TASK GOAL:
Locate the line bearing "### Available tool" in the material below, then reproduce it and each following line up to and including the line bearing "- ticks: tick".

PROVIDED DATA:
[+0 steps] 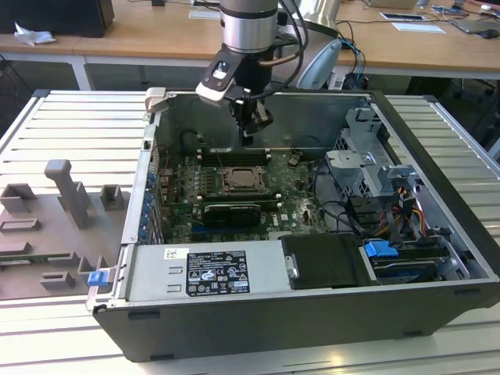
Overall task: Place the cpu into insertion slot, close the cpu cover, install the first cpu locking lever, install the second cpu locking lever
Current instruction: 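Install the first cpu locking lever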
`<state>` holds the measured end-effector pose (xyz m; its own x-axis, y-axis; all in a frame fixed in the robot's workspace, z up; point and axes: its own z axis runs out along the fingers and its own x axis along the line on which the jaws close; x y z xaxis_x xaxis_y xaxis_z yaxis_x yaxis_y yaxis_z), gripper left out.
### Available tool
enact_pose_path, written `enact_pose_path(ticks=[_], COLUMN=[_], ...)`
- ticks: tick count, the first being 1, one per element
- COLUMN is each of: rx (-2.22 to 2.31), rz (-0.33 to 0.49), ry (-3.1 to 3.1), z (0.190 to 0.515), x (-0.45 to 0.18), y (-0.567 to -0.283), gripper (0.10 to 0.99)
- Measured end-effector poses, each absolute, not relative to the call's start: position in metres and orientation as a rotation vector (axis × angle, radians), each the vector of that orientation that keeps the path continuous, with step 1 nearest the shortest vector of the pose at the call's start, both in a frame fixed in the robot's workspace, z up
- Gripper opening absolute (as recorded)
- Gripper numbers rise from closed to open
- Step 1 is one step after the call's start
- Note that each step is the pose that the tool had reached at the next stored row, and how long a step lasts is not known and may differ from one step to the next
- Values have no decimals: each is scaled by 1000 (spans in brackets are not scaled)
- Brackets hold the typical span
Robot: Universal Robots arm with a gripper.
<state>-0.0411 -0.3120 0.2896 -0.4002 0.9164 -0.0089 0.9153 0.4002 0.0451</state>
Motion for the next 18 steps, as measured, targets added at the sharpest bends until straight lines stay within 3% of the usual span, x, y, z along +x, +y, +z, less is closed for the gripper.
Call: enact_pose_path(ticks=[18], rx=[1251], rz=[59], ry=[2852], z=[288], x=[-41], y=[-312], gripper=[106])
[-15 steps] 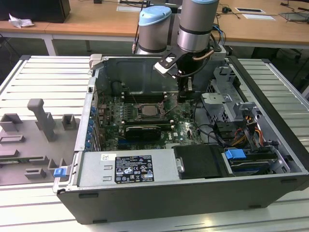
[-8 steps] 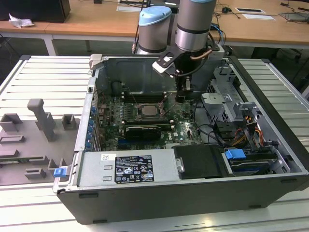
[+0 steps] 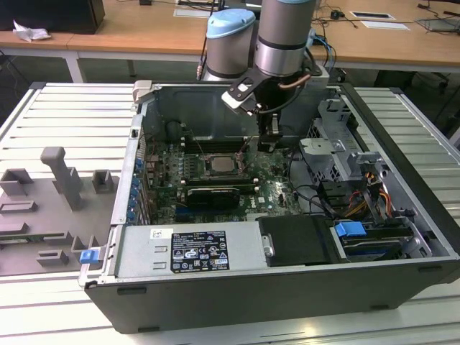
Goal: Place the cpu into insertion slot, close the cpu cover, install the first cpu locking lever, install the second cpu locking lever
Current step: 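Close the cpu cover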
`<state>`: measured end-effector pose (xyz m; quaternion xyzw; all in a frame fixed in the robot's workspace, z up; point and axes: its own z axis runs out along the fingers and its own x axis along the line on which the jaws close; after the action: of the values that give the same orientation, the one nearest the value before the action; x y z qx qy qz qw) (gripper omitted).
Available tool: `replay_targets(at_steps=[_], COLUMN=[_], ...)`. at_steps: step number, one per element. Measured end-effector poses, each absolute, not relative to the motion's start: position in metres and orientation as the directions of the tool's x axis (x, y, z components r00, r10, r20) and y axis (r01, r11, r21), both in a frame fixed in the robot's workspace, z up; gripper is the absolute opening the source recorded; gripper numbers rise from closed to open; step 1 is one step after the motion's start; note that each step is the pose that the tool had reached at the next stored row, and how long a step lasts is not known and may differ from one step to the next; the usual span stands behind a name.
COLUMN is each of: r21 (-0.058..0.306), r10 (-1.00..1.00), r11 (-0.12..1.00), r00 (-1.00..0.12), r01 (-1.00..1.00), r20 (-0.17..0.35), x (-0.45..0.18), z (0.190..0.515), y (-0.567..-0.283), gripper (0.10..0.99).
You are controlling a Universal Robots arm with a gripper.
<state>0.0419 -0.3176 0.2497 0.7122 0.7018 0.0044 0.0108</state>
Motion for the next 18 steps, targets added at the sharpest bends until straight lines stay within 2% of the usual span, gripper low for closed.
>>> replay_targets(at_steps=[18], r21=[0.022], r10=[1.0], r11=[-0.015], r00=[0.015], r01=[1.0], r20=[-0.009], x=[0.026], z=[0.25], y=[-0.318], gripper=[0.106])
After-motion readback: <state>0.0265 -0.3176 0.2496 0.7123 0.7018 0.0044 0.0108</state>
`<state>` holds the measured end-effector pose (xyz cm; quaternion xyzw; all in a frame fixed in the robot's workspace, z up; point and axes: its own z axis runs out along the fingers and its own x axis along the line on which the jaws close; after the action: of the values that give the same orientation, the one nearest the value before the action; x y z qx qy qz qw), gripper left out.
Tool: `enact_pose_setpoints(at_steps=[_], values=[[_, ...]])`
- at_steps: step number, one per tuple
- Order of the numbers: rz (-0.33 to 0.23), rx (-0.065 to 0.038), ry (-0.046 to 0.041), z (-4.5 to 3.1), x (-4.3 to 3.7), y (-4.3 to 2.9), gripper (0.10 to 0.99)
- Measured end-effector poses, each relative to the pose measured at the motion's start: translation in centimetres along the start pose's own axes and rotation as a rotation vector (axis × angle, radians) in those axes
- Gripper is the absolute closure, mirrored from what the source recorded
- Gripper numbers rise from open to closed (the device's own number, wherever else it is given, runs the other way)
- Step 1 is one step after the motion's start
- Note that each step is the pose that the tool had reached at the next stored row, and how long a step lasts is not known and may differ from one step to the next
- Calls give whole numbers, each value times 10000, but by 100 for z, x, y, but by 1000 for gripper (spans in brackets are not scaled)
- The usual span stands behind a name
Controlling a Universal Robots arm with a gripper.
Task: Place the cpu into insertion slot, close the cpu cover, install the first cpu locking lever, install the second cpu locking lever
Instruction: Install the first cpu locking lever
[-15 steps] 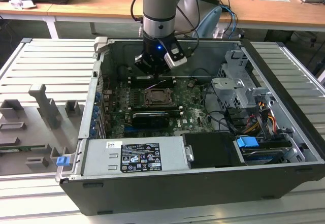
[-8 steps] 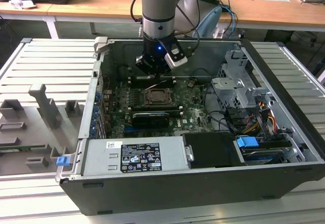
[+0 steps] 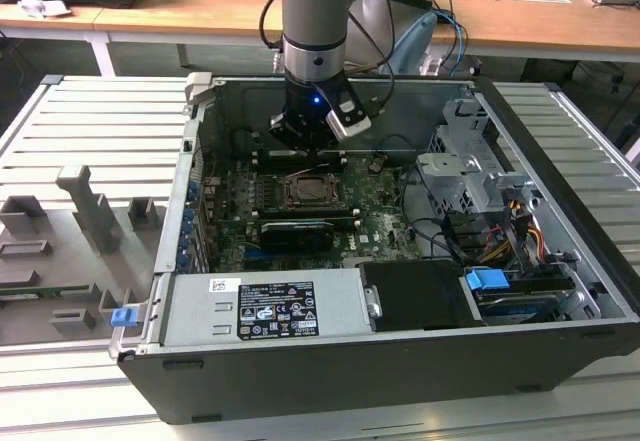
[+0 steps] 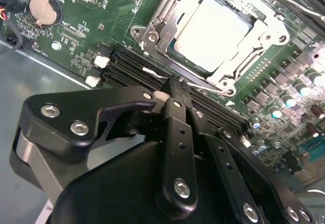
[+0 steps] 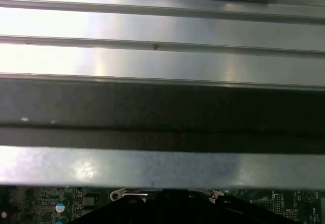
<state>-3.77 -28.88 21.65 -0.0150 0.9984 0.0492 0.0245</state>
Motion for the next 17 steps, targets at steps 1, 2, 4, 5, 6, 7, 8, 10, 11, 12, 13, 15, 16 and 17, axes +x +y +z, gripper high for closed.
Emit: enact_pose_setpoints(at_steps=[1,2,4,5,6,7,8,10,11,12,13,15,16,17], values=[[-1,0,1,15,-18,0,980],[-1,1,0,21,-35,0,980],[-1,0,1,33,-65,1,980],[0,0,1,38,-76,1,980],[0,-1,0,45,-89,2,980],[0,-2,-2,51,-97,1,980],[-1,0,0,58,-104,0,980],[0,1,0,70,-108,-1,980],[-2,4,0,76,-111,-2,980],[-1,7,0,81,-115,-2,980],[-2,13,1,90,-122,-3,980],[-2,14,2,113,-135,-6,980],[-2,15,1,119,-137,-7,980],[-1,18,3,129,-141,-8,980]])
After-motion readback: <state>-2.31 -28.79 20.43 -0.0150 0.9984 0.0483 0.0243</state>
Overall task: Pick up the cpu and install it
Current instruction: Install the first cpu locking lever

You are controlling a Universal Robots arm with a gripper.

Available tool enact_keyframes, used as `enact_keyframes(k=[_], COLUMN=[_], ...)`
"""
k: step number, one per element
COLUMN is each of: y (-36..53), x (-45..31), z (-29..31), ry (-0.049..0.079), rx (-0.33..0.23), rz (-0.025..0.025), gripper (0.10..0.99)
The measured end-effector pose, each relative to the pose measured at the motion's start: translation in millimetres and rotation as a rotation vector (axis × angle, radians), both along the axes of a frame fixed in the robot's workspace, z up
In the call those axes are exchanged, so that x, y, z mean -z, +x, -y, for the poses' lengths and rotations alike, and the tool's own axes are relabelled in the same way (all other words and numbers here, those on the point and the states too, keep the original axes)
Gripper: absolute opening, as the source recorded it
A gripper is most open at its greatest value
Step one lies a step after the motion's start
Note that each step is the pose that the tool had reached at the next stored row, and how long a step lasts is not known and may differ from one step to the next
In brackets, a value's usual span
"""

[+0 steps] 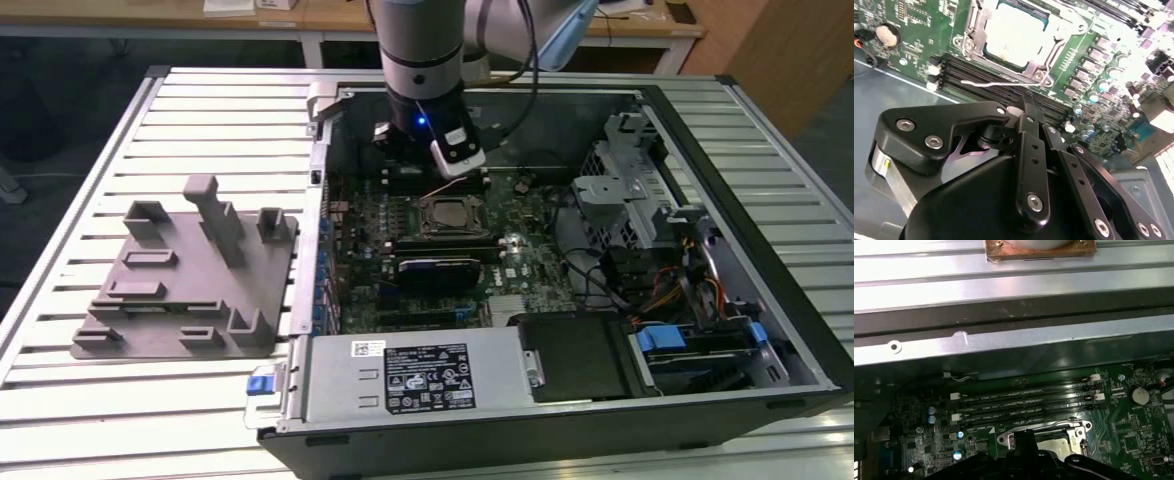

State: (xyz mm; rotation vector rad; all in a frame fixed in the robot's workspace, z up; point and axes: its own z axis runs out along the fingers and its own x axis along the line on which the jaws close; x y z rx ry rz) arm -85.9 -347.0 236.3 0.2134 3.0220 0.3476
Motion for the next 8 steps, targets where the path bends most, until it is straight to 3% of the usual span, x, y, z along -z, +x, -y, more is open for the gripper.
enact_keyframes(k=[8], y=[0.0], x=[3.8], z=[0.1], ry=[0.000], rx=[0.015], rz=[0.0475], gripper=[0.106])
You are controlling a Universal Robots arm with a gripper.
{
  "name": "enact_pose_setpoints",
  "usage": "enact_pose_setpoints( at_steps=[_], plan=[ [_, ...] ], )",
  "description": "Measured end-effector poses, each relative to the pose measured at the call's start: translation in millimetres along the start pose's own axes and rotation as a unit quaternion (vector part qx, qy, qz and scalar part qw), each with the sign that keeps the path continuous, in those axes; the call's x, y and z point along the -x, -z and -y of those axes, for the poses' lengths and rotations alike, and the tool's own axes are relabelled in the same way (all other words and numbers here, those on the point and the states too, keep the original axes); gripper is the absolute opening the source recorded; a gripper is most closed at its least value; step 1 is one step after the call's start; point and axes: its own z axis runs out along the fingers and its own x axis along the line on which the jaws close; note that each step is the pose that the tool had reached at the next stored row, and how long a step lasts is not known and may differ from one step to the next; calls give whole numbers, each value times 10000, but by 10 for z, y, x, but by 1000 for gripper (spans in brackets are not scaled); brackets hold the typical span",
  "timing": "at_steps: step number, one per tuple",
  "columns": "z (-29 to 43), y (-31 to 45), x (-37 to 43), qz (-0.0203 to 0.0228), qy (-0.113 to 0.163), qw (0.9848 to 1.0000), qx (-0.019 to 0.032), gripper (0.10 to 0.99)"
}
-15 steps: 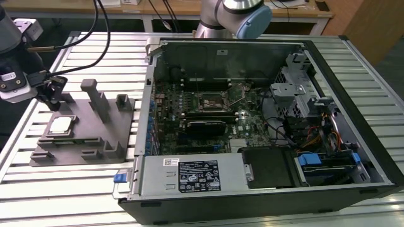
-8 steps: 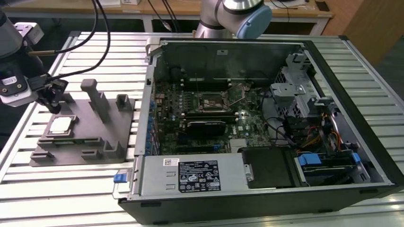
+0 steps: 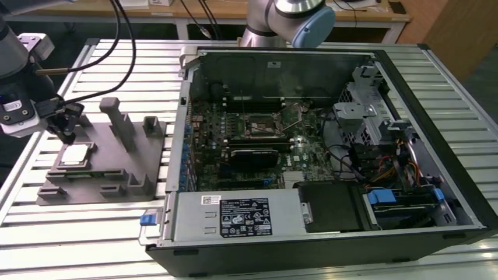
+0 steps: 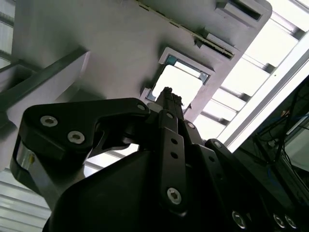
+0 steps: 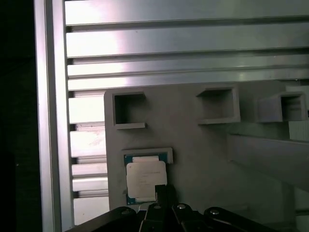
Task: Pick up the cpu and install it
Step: 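Pick up the cpu and move it towards the insertion slot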
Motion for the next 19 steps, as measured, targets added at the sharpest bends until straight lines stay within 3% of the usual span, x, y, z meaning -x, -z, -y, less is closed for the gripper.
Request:
enact_pose_setpoints(
  at_steps=[19],
  plan=[
    [46, -171, -65, 0, 0, 10000, 0, 106]
  ],
)
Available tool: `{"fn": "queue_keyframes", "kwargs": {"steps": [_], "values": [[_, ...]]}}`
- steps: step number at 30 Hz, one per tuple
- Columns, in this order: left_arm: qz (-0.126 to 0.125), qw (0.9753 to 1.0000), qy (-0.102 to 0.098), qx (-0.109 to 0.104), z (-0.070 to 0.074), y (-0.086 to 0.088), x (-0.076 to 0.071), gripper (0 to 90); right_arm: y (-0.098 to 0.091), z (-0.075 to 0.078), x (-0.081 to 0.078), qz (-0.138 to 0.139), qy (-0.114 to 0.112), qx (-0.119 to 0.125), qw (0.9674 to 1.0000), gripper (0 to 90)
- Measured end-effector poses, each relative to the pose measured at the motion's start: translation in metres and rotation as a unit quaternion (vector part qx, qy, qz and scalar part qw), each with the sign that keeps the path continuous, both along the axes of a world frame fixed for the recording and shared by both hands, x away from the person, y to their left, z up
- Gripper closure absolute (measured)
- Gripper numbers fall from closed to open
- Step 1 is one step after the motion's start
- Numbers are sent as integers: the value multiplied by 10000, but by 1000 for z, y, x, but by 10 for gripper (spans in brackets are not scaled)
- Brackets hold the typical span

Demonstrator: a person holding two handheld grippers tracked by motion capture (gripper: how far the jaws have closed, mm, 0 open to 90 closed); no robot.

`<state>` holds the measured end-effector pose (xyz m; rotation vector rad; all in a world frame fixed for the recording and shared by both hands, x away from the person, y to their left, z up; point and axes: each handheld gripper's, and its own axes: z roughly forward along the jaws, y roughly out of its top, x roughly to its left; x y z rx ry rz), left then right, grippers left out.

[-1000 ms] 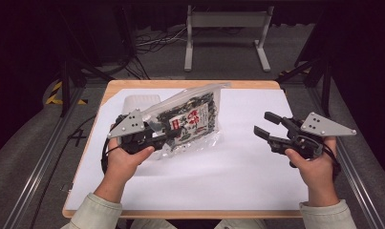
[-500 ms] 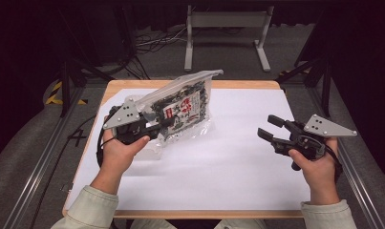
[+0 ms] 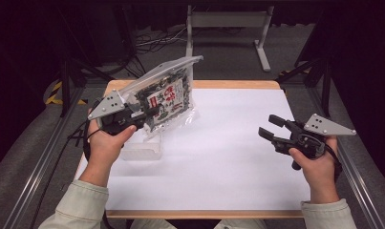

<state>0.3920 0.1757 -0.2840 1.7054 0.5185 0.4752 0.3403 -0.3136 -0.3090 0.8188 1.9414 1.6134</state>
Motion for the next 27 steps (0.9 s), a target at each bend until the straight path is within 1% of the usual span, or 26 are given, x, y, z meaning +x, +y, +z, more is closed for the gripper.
{"fn": "queue_keyframes", "kwargs": {"steps": [1,2,4,5,6,7,9,10,11,14,16,19,20,25,27], "values": [[0,10000,0,0,0,0,0,727,0,0,0,4,7,13,10000,396],[60,10000,36,-67,0,5,3,727,0,-1,1,3,17,20,10000,396],[78,9999,58,-95,0,7,4,727,-1,-1,1,21,35,35,10000,396],[90,9999,91,-113,0,9,5,727,-2,-2,2,109,69,172,9998,396],[85,9998,160,-122,-1,13,7,727,-2,-2,2,129,71,204,9997,396],[85,9998,160,-122,-1,13,7,727,-2,-2,2,129,71,204,9997,396],[103,9996,257,-111,-2,18,10,727,-2,-2,2,129,83,224,9996,396],[162,9992,350,-81,-2,22,13,727,-2,-2,2,128,82,219,9996,396],[162,9992,350,-81,-2,22,13,727,-2,-2,2,128,82,219,9996,396],[275,9988,406,-38,-1,29,15,728,-2,-3,2,124,98,218,9996,395],[342,9986,405,-19,-1,33,17,727,-2,-3,3,118,109,204,9997,395],[508,9978,424,58,-1,40,21,728,0,-5,4,116,142,188,9997,394],[508,9978,424,58,-1,40,21,728,0,-5,4,116,142,188,9997,394],[705,9965,453,49,-4,50,26,728,0,-6,5,130,162,189,9996,392],[806,9959,398,37,-6,54,26,727,0,-7,6,125,158,175,9996,393]]}}
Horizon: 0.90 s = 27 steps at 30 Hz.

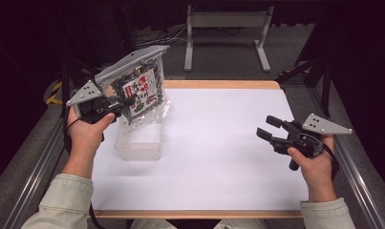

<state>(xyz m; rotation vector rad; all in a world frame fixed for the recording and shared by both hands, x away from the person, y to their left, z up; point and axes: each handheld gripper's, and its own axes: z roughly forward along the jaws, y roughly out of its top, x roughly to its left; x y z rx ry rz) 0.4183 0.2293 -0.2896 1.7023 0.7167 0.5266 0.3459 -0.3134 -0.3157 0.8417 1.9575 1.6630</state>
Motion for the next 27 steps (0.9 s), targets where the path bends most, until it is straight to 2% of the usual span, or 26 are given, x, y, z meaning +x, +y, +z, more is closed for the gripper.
{"fn": "queue_keyframes", "kwargs": {"steps": [4,10,14,27], "values": [[93,9999,-43,14,-3,4,2,727,0,-1,0,-9,25,-5,10000,396],[35,10000,47,68,-12,6,4,728,-1,-1,1,-21,46,-7,10000,396],[108,9998,104,141,-23,8,7,727,-1,-1,1,1,23,-4,10000,395],[137,9995,242,135,-45,16,9,727,-2,-3,3,-54,123,-31,9999,394]]}}
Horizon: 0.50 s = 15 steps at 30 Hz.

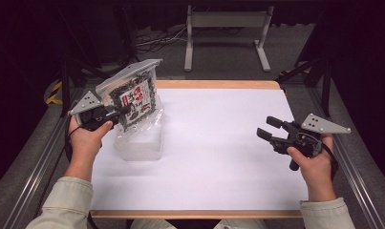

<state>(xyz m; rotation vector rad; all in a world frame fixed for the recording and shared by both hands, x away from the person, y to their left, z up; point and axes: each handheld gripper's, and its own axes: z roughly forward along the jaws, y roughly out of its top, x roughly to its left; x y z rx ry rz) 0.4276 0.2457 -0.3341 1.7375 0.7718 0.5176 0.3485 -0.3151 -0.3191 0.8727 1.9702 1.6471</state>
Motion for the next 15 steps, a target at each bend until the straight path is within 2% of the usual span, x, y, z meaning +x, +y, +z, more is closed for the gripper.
{"fn": "queue_keyframes", "kwargs": {"steps": [9,15], "values": [[-4,10000,62,-7,-9,2,1,727,1,-1,1,-27,40,1,10000,393],[-1,9999,85,60,-14,0,3,727,-2,-1,0,-75,77,43,9999,393]]}}
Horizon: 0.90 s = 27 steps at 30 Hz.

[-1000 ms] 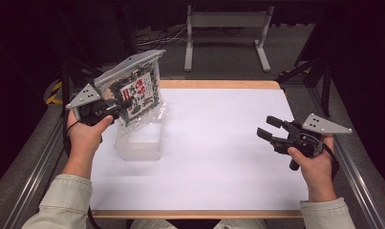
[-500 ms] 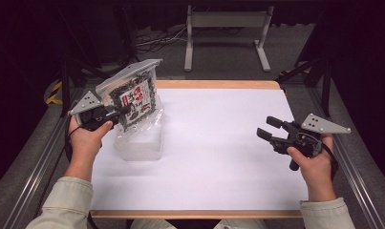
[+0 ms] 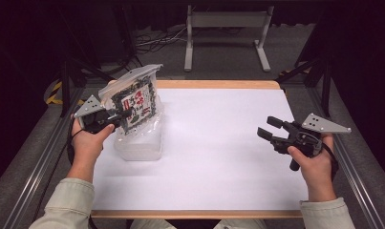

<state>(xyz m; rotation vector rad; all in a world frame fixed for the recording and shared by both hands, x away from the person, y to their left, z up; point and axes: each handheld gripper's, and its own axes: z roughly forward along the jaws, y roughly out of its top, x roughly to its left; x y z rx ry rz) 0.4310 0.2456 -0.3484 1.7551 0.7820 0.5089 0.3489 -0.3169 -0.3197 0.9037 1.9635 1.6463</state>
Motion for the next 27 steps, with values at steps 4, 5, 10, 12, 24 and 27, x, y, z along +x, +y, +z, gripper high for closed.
{"fn": "queue_keyframes", "kwargs": {"steps": [4,5,10,12,24,27], "values": [[7,10000,58,62,-7,-2,3,727,-1,0,0,-27,18,15,10000,393],[17,10000,72,55,-8,-2,3,727,-1,0,0,-23,15,15,10000,392],[7,9999,116,38,-14,-5,6,727,-3,-1,1,-33,51,34,10000,392],[-9,9999,108,38,-16,-6,7,727,-3,-1,1,-34,55,42,10000,392],[-50,9997,258,23,-24,-5,8,726,-2,-3,2,1,107,53,9999,389],[-35,9996,274,50,-27,-4,8,726,-1,-4,2,9,112,60,9999,389]]}}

ANSWER BELOW:
### Available tool
enact_pose_path, written `enact_pose_path(ticks=[_], COLUMN=[_], ...)`
- ticks: tick count, the first being 1, one per element

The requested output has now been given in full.